A China lidera essa lista (15,5 GTCO2e), seguida de Estados Unidos (5,9 GTCO2e), da Índia (4,4 GTCO2e), Rússia (2,6 GTCO2e), Indonésia (GTCO2e) e do Brasil (GTCO2e). O levantamento usa como fonte o Emissions Database for Global Atmospheric Reserach (EDGAR), o CEOBS, o Scientists for Global Responsibility (SGR) e Global Carbon Project (GCP).
O cálculo das emissões das forças militares enfrenta obstáculos por causa da falta de transparência sobre os dados. Em 2025, apenas seis países informaram dados desagregados de suas emissões militares: Alemanha, Bulgária, Chipre, Eslováquia, Hungria e Noruega.

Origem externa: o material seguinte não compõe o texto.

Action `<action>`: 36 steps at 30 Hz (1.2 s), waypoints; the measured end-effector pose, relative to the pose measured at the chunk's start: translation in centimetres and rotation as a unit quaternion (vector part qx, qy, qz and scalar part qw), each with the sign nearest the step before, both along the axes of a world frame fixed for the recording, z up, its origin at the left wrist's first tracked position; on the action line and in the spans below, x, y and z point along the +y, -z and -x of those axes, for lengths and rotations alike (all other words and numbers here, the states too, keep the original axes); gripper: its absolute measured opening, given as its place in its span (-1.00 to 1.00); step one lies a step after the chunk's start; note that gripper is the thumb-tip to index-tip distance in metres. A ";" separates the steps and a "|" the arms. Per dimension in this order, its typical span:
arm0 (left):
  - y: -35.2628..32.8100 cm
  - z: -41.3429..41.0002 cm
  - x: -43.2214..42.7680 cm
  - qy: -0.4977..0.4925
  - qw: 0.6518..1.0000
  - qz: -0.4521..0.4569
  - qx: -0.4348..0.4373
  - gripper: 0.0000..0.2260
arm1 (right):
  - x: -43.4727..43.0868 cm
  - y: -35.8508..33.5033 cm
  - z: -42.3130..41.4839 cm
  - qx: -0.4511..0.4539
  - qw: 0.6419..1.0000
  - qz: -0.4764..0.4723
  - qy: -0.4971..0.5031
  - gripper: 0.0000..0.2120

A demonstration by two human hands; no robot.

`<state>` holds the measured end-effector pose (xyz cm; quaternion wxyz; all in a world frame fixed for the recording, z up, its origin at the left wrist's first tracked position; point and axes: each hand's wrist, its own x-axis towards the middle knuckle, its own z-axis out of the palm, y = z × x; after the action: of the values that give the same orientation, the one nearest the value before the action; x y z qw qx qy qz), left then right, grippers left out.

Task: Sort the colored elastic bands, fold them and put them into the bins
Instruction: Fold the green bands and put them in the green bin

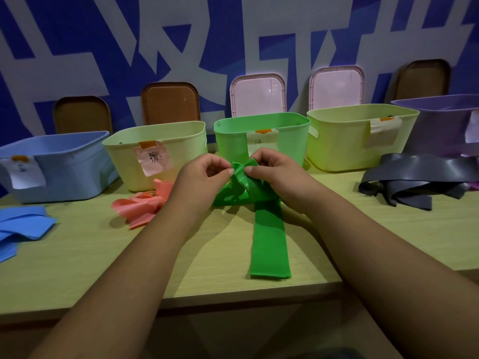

O instituto cita que conflitos armados mantêm emissões estruturais, mas podem gerar picos intensos em períodos menores. Lembra a guerra na Ucrânia, em que cerca de 311,4 GTCO2e foram emitidos ao longo de quatro anos, e os ataques israelenses na Faixa de Gaza, em que foram emitidos 33,2 MtCO2e durante 15 meses.
“As emissões acontecem em toda a cadeia militar. No processo logístico para transportar tropas, armamentos, veículos e equipes. Também no lançamento de mísseis, em que propulsão é baseada em combustíveis fósseis. Além disso, há a energia necessária para a produção desses artefatos de destruição da vida”, diz Wagner Ribeiro.
“Deveríamos apostar no diálogo, no multilateralismo, em vez de apostar nas máquinas de guerra como temos vistos nos últimos anos”, complementa.